Please set down each of the lines below once more, exactly, omitting all pictures.

---------------

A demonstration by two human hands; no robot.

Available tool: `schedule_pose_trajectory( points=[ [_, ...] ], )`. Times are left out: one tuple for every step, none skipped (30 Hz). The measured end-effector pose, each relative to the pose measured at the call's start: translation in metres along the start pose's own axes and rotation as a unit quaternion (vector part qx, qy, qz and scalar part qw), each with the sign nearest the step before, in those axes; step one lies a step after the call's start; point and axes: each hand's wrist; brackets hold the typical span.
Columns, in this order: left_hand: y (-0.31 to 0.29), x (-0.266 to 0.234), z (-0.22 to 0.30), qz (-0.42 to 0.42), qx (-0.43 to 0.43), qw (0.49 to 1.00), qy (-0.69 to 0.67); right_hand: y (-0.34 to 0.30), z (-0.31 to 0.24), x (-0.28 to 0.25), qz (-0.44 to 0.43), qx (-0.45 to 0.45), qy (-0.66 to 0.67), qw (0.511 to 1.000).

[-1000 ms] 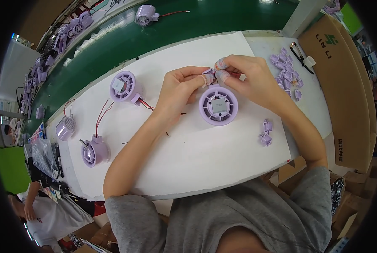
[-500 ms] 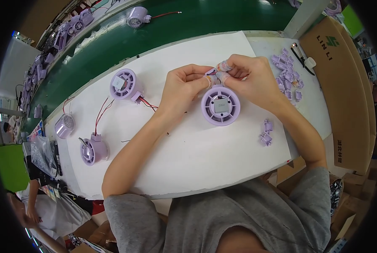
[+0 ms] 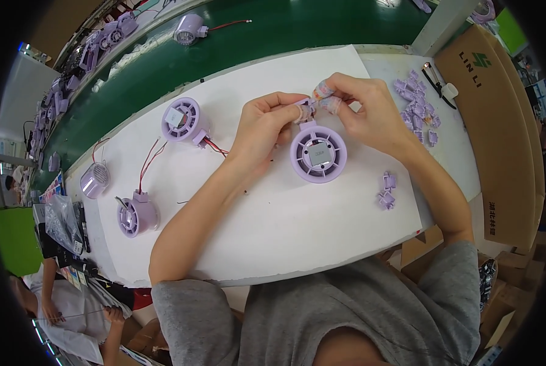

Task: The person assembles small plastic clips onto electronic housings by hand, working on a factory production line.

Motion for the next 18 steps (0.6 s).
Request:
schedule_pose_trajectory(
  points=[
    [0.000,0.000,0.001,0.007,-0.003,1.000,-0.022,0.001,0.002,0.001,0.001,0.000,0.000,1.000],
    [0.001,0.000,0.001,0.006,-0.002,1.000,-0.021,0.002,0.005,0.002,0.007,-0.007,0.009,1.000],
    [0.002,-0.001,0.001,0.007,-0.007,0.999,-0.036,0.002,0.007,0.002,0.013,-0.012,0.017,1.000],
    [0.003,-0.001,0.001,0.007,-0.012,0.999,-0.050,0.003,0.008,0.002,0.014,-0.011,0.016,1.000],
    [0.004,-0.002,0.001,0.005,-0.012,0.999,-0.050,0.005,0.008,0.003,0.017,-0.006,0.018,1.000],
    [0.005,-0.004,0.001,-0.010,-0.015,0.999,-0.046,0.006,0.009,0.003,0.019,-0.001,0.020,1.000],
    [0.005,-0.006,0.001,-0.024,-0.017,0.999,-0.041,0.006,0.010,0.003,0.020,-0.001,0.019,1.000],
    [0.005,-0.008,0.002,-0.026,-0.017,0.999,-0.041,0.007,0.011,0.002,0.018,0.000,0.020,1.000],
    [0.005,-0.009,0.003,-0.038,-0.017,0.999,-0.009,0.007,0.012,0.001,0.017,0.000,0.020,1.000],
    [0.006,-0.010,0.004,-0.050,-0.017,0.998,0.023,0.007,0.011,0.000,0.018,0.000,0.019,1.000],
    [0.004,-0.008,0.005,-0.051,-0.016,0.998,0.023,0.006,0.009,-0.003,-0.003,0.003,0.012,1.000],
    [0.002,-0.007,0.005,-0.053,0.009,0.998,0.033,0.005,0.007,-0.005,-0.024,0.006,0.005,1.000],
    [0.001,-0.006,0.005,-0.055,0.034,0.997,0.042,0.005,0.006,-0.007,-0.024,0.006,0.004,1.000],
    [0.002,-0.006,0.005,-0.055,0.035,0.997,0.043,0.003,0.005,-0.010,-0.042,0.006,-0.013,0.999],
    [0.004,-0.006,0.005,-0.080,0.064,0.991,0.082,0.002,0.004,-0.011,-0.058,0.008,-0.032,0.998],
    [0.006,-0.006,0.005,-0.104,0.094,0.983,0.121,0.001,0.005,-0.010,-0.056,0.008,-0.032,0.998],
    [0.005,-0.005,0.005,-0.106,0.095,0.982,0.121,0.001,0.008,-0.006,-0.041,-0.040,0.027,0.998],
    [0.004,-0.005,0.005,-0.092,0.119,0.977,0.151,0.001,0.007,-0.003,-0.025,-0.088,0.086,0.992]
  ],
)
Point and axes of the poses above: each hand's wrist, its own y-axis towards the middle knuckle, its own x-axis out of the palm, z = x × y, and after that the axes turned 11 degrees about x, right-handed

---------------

■ **Exercise solution**:
A demonstration by two human hands; no robot.

Available tool: `schedule_pose_trajectory( points=[ [_, ...] ], )`. Times are left out: one tuple for every step, none skipped (30 Hz). The measured end-effector pose, each relative to the pose measured at the call's start: translation in metres along the start pose's own axes and rotation as a unit quaternion (vector part qx, qy, qz and scalar part qw), each with the sign nearest the step before, in those axes; step one lies a step after the call's start; point and axes: each hand's wrist; brackets hold the typical span.
Columns, in this order: left_hand: y (-0.31 to 0.29), x (-0.266 to 0.234), z (-0.22 to 0.30), qz (-0.42 to 0.42), qx (-0.43 to 0.43), qw (0.49 to 1.00), qy (-0.69 to 0.67); right_hand: y (-0.34 to 0.30), z (-0.31 to 0.24), x (-0.28 to 0.25), qz (-0.44 to 0.43), qx (-0.45 to 0.45), qy (-0.66 to 0.67), qw (0.511 to 1.000).

[-1000 ms] 
[-500 ms] 
[+0 ms] 

Task: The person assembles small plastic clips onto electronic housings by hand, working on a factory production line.

Motion for the next 18 steps (0.6 s).
Request:
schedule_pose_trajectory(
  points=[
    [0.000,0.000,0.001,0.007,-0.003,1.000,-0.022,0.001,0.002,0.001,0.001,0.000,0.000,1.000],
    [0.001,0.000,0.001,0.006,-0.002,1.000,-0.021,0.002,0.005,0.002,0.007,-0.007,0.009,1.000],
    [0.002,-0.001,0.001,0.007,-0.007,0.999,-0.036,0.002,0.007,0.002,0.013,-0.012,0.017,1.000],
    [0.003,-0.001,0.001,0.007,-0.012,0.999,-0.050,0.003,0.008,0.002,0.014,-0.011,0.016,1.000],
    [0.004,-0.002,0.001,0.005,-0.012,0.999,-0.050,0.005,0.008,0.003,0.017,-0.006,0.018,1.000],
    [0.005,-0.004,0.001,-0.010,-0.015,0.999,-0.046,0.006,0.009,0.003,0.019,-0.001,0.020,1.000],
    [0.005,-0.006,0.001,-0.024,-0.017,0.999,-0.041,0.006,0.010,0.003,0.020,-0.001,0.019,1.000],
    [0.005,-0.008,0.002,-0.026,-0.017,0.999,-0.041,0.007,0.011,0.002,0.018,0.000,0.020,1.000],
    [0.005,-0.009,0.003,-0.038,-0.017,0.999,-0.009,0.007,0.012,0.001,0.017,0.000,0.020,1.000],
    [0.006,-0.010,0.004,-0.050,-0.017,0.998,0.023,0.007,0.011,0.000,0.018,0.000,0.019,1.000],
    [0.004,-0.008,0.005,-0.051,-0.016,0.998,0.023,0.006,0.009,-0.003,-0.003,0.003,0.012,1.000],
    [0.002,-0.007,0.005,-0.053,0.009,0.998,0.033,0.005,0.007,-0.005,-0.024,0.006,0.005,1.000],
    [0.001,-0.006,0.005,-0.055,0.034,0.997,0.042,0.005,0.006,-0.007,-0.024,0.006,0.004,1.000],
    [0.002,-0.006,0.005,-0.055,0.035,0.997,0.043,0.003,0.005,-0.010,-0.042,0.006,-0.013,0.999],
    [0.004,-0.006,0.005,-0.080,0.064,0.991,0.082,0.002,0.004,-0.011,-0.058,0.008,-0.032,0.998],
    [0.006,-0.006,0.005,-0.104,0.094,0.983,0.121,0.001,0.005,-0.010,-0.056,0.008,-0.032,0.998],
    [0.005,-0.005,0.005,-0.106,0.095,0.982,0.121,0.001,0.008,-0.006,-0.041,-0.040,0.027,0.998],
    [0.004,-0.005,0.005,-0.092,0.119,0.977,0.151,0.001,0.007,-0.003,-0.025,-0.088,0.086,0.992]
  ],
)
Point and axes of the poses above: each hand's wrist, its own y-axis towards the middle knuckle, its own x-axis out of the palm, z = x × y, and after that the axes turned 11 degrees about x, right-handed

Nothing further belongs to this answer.